Chemotherapy is among the handfuls of therapeutic strategies known to effectively stop cancer in its tracks. Not only does it help patients overcome the disease, but also provides them with the opportunity to live a whole life, including having children. However, scientists have now discovered that a common chemotherapy drug could result in the inheritance of undesirable cellular changes among the progeny of adolescent cancer survivors.
A new study led by researchers from Washington State University (WSU) has found that the children and grandchildren of pubescent cancer patients treated with the drug ifosfamide may have a greater incidence of disease. The animal study also learnt that among the subsequent generations of offspring of male rats that were treated with the drug, there were changes in the onset of puberty and increased risk of multiple diseases.
"The findings suggest that if a patient receives chemotherapy, and then later has children, that their grandchildren, and even great-grandchildren, may have an increased disease susceptibility due to their ancestors' chemotherapy exposure," said Dr. Michael Skinner, corresponding author on the study, in a statement. The findings were published in the journal iScience.
Understanding Inheritance of Pathology
According to the WHO, around 400,000 children and adolescents between the ages of 0 to 19 are diagnosed with cancer annually. Most forms of childhood cancers can be treated using medications and other forms of interventions such as chemotherapy. While chemotherapy drugs destroy cancer cells and prevent their proliferation, they can also affect healthy cells in the body and impact mechanisms such as the reproductive and digestive systems.
Studies have shown that chemotherapy can maximise the risk of developing diseases later in life. However, through the current research, which is one of the first of its kind, the team pursued a different route: investigating whether the third generation of unexposed offspring can inherit a susceptibility to disease from their chemotherapy-treated progenitors.
For the study, a group of young male rats were dosed with ifosfamide once every three days: a course of treatment that a human adolescent cancer patient might ideally receive. The exposure began when the animals were 26 days old and they were exposed to the drug again on days 29 and 32.
Following this, the ifosfamide-treated male rats were bred with female rats unexposed to the drug. The offspring resulting from these coupling were bred with another set of rats that had not been exposed to the chemotherapy medication. In addition to examining the cellular changes in these succeeding generations, the scientist also examined their organs such testis, prostate, kidneys, and ovaries.

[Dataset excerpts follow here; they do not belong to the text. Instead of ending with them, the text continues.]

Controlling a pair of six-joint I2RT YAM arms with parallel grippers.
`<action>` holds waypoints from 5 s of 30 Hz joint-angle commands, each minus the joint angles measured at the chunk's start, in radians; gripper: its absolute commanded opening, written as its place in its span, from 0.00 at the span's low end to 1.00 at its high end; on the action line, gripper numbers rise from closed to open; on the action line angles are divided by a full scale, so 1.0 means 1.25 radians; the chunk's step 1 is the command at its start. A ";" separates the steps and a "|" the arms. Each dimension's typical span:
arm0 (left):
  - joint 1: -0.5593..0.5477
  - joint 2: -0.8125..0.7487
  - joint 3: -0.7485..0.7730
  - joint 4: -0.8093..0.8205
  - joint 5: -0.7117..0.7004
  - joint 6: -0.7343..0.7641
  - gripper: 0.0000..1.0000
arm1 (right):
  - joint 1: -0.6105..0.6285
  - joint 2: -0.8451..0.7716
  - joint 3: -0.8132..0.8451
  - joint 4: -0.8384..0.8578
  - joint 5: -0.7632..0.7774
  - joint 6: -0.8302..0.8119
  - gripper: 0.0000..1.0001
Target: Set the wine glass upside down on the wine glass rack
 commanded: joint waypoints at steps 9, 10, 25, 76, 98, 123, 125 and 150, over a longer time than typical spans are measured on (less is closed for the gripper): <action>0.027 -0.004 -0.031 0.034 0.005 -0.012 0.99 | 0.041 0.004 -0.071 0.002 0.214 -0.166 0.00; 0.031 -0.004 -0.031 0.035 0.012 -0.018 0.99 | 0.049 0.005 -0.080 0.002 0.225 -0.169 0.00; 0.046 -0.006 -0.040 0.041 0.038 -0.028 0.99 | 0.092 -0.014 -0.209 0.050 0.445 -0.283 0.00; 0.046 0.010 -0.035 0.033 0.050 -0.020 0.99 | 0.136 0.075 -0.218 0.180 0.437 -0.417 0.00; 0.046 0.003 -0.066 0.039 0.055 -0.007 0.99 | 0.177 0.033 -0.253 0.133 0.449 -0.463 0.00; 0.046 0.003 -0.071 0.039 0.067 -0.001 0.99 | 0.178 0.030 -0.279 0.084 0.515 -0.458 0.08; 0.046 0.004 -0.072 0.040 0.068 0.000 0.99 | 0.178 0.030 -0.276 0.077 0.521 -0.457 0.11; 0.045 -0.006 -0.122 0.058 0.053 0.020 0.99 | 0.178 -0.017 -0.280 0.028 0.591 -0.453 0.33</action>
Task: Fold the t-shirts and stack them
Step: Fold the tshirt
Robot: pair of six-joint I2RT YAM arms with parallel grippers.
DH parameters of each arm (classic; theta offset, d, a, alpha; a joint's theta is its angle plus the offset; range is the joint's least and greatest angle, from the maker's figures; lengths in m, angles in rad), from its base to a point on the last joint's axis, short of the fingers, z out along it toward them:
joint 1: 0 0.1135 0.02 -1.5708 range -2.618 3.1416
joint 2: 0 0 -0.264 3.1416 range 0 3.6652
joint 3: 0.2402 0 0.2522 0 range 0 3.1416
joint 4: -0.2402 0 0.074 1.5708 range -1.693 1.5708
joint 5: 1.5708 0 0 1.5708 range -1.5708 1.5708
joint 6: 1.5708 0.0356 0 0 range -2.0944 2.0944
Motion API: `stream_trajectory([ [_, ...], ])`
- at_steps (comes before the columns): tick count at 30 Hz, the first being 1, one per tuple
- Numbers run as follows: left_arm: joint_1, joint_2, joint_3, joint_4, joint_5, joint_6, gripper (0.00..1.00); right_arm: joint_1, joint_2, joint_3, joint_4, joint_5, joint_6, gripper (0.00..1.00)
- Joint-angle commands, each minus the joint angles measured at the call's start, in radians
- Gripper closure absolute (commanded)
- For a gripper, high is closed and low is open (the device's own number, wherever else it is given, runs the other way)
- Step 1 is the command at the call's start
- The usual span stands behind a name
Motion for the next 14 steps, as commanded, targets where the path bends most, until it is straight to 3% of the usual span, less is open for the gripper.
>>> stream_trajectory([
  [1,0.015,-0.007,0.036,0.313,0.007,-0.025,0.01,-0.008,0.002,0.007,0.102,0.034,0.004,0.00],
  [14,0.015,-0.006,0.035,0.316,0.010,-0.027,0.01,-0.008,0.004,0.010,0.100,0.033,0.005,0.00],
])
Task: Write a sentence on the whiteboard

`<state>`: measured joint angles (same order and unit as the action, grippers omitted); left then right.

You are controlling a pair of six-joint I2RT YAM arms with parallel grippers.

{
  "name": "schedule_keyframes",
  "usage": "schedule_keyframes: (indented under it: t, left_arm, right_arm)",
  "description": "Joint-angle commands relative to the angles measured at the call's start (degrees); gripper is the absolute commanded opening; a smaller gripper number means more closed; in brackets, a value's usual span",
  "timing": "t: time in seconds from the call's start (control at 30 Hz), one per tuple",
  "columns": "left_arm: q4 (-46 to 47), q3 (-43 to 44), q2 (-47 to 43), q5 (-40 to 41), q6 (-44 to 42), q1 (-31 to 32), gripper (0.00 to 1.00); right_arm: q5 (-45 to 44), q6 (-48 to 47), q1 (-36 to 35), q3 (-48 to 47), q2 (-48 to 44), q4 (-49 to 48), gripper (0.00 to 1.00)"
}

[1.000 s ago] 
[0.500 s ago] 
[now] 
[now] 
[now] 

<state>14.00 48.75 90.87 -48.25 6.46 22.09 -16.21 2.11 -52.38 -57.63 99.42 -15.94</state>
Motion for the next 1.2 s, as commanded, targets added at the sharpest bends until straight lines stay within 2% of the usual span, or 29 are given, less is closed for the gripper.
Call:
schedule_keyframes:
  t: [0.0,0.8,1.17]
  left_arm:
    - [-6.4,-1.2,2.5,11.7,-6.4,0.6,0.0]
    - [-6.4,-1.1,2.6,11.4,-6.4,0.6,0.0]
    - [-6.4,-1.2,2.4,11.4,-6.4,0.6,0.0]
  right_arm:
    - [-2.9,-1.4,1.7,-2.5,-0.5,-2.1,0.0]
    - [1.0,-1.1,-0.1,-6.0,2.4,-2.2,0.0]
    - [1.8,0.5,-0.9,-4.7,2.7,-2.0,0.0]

Development of Multiple Diseases
The researchers found that the first-generation offspring displayed some amount of exposure to ifosfamide, owing to their fathers' sperms being exposed to the compound. Interestingly, the team discovered that while there was a higher incidence of disease in the first-generation rats, the second-generation, which had not been exposed to the drug directly, also exhibited similar tendencies.
Although there were few differences associated with sex and generation, the primary health concerns observed among the rodents were greater incidence of testis and kidney diseases and delayed and early onset of puberty. Atypically low levels of anxiety—suggesting a decreased ability to evaluate risk—were also noted in the animals.
Inheriting Unfavourable Epigenetic Changes
Next, the team assessed the epigenomes of the rats. Epigenomes are molecular processes that regulate the expression of genes within a complete DNA sequence. Older studies have demonstrated that when adolescent animals are exposed to toxicants, particularly during the development phase, epigenetic alterations that can be transferred through sperm and ova are produced.
The authors' evaluation evidenced that the epigenetic changes found in the two subsequent generations of rats were associated with exposure to ifosfamide among the first group of rats. Importantly, the epigenetic changes observed in the grand-offspring—who were not exposed to the drug directly—suggest that the unfavourable effects were inherited epigenetically.
Safeguarding Progeny From Harm
Currently, the team is engaged in a study involving former adolescent cancer patients. The research is aimed at ascertaining the effects of chemotherapy exposure on disease susceptibility and infertility during adulthood. Dr. Skinner stated that an improved understanding of epigenetic variations triggered by chemotherapy may aid in determining the probability of a patient developing certain illnesses; thereby, providing an opportunity for early prevention and formulation of treatment strategies.
"We could potentially determine if a person's exposure had these epigenetic shifts that could direct what diseases they're going to develop, and what they're going to potentially pass on to their grandchildren. We could use epigenetics to help diagnose whether they're going to have a susceptibility to disease," explained Dr. Skinner. He also stressed that the findings of the current study must not deter cancer patients from undergoing chemotherapy as it is one of the only few effective treatments against the disease.
Based on their learnings, the authors recommend that cancer patients wishing to have children in the future safeguard their offspring from the potential harm of chemotherapy by taking certain precautions. "These observations support taking proper precautionary measures prior to undergoing treatment, including cryopreservation of sperm and eggs to minimize potential effects if that individual decides to have children later in life," they wrote.